An example of intel behaviour in GCC

diep · Post by **diep** » Sun Feb 01, 2009 11:47 pm

bob wrote:
diep wrote:
hgm wrote:
diep wrote:The reason for that is because GCC writes branches to ugly code like this. After it has been rewritten to this spaghetticode, PGO can do nothing for you.
Are you implying that PGO is totally stupid? If I would write a profiler, it would not make the slightest difference how many jumps or banches there were in the code. You simply count the number of times each possible control path is traversed. Either by incrementing a counter after every branch and at every branch target, or, less invasively, by just recording the return adress on every timer interrupt.
In GCC yes the PGO is really ugly bad, i use very polite words.
Beginners level would be a compliment.

At least 4 times worse than intel c++ / visual c++ do it.

Your way of doing PGO in GCC would mean that either we hear 1 clean shot, and you're dead by a bullet shot by a hired criminal, or GCC team would soon undo your code as AMD would be faster IPC wise than Nehalem.

That's why i showed the raped code sample by GCC. You must do SOMETHING to make the code slower from GCC.

Of course 2 simple CMOV's would be a lot faster than all the silly jumping and should get generated by default. It is just 1 example. There is worse.

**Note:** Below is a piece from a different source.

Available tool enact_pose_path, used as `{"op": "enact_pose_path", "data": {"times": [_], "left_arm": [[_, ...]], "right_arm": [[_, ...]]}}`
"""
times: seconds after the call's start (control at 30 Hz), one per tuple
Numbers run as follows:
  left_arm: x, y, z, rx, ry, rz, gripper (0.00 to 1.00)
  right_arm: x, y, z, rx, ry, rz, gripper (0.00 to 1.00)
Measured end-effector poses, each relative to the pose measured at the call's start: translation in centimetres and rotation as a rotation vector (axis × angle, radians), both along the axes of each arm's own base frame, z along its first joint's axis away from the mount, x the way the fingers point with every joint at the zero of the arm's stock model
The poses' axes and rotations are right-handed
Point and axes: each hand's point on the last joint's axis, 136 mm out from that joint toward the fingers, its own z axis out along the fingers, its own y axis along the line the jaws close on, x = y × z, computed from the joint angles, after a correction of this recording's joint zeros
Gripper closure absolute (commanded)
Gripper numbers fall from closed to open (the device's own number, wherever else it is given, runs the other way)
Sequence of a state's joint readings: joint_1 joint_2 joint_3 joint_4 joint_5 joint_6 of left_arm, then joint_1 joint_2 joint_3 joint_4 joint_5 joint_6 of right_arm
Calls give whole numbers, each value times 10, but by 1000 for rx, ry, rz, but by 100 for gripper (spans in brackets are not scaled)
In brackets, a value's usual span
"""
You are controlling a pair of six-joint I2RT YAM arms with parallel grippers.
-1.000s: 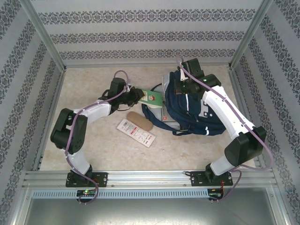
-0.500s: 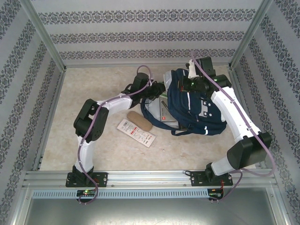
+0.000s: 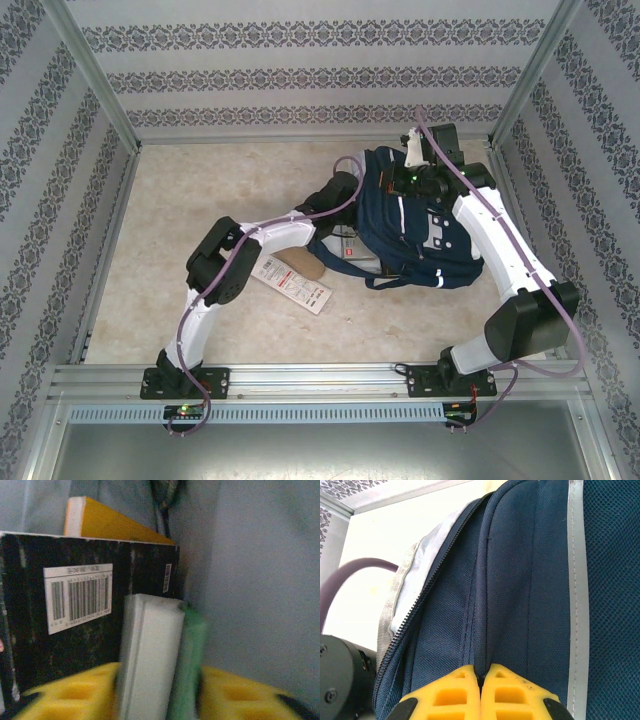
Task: Pack the student bag
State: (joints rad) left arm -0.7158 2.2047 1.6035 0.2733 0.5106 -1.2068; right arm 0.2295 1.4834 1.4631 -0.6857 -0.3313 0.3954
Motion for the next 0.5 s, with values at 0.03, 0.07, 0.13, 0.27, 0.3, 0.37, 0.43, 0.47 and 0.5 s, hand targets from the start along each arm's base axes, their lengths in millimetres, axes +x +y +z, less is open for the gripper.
{"op": "enact_pose_path", "data": {"times": [0.03, 0.07, 0.13, 0.27, 0.3, 0.37, 0.43, 0.47, 0.5], "left_arm": [[-2, -1, -2, 8, 3, -2, 31], [-2, 0, -4, 19, 5, 0, 27], [-3, 4, -10, 52, 7, 5, 21], [-4, 16, -9, 126, -4, 15, 10], [-5, 21, -5, 142, -11, 19, 7], [-7, 34, 4, 176, -24, 29, 3], [-8, 48, 15, 211, -39, 44, 3], [-8, 54, 19, 227, -45, 51, 3], [-8, 61, 23, 247, -53, 57, 3]], "right_arm": [[1, -1, 0, 0, -1, -3, 100], [1, -2, 0, 1, 0, -4, 100], [1, -3, -1, 4, -2, -6, 100], [0, -3, 0, 11, -9, -6, 100], [0, -5, 0, 12, -11, -9, 100], [-1, -5, -1, 16, -15, -8, 100], [-2, -5, -1, 19, -17, -6, 100], [-3, -5, -1, 19, -17, -6, 100], [-3, -5, -1, 23, -19, -3, 100]]}}
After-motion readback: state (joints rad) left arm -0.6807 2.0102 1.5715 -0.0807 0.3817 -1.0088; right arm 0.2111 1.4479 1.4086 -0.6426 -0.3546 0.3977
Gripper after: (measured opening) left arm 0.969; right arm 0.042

Both are american companies, that's the weird thing. Intel produces in Israel and ships then the wafers to Malaysia where the hard work starts of testing them for weeks and then putting a stamp on them and they get sold. AMD prints the cpu's in germany then ships it to Indonesia, where the testing happens for weeks, stamp on it and they get sold.

Usually Bob only defends "till death" american projects. Maybe he made a mistake this time and assumed the code would only take the branch if it was seldom.
Don't know what you are talking about myself. Both AMD and Intel _are_ "American projects". I've used both. And had success with both. Intel currently leads the pack. AMD led it for quite a while. I use what is best, not what is politically correct or whatever.

If you do not use PGO, and you said you didn't, then the compiler has absolutely no way to know how the branch will behave, and yes, it will produce poor code when it makes the wrong assumption. Simple fix is to use PGO. Then the problem goes away.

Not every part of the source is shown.